**TASK INSTRUCTIONS:** Pick out the lines below that contain the string "washer" and copy them all.

Start of DATA

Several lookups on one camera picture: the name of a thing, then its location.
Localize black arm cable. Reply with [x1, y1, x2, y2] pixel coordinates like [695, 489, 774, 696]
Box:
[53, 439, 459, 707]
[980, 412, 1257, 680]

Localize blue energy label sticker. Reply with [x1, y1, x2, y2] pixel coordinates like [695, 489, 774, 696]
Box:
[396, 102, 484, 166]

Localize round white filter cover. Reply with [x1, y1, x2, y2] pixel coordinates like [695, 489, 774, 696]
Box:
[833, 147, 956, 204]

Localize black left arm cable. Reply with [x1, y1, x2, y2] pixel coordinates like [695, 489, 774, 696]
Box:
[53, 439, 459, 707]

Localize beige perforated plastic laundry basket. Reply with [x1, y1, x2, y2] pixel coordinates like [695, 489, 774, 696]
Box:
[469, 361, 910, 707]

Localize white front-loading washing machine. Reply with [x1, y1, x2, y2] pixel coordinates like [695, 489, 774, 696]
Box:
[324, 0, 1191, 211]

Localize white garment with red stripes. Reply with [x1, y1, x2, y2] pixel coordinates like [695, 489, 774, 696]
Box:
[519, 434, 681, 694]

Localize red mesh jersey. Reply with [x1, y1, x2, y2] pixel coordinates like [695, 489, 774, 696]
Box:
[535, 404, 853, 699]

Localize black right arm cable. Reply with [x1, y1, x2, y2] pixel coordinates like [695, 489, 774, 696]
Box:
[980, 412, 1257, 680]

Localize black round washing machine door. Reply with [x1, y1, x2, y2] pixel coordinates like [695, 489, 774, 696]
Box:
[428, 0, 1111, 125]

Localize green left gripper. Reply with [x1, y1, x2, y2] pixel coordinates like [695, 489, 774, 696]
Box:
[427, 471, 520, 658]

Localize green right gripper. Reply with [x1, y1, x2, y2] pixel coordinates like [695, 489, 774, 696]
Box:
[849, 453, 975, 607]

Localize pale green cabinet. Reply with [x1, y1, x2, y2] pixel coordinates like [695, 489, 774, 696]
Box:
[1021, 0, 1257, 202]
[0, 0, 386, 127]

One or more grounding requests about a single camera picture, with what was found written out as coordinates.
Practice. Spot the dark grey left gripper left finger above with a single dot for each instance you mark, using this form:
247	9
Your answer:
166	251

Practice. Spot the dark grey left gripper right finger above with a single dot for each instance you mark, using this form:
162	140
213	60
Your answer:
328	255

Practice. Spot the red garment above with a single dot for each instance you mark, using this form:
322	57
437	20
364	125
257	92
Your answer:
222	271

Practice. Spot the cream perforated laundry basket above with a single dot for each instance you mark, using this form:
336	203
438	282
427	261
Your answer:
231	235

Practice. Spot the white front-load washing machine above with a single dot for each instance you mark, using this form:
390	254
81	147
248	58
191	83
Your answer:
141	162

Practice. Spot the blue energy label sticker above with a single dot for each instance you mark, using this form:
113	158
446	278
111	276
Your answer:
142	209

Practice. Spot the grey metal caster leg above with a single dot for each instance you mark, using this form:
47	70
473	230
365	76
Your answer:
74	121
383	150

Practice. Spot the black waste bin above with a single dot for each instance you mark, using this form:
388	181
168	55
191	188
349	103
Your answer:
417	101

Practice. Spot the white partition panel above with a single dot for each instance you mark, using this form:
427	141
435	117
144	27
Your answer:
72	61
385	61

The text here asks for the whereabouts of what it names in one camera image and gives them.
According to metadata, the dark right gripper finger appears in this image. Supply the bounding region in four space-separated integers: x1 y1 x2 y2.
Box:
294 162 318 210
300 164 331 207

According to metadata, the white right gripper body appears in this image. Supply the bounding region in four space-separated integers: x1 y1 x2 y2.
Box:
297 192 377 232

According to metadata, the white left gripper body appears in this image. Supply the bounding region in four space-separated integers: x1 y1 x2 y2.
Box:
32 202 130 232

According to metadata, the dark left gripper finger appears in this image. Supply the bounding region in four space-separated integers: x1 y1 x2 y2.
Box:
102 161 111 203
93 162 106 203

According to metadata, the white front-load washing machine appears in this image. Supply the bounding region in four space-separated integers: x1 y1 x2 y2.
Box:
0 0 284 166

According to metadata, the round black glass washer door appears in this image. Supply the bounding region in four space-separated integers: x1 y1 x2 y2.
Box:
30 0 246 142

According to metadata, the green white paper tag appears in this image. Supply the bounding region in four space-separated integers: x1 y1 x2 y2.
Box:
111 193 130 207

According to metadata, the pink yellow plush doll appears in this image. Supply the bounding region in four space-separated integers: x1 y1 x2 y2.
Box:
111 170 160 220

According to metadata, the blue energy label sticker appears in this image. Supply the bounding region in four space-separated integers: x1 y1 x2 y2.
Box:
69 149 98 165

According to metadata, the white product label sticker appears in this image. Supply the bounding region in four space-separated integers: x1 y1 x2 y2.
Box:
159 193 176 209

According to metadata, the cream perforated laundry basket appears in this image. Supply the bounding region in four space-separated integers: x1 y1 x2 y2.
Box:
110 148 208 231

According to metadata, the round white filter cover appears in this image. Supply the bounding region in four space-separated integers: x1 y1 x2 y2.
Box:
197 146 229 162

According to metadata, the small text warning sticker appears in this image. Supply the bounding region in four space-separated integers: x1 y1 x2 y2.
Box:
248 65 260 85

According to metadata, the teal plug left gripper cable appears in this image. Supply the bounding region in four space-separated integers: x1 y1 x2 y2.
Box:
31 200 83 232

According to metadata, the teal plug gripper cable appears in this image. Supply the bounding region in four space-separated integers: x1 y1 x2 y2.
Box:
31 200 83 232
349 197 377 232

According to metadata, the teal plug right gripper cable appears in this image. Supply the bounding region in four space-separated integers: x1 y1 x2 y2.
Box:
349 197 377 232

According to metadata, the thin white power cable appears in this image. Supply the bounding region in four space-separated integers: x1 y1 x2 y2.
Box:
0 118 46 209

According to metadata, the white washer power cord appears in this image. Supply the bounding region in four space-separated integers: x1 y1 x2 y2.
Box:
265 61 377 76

End of DATA

**SOLVED PROBLEM:**
According to metadata, the round black glass washer door appears in this image. Supply the bounding region in four space-separated integers: x1 y1 x2 y2.
According to metadata, the white washer power cord appears in this image. Supply the bounding region in four space-separated integers: x1 y1 x2 y2.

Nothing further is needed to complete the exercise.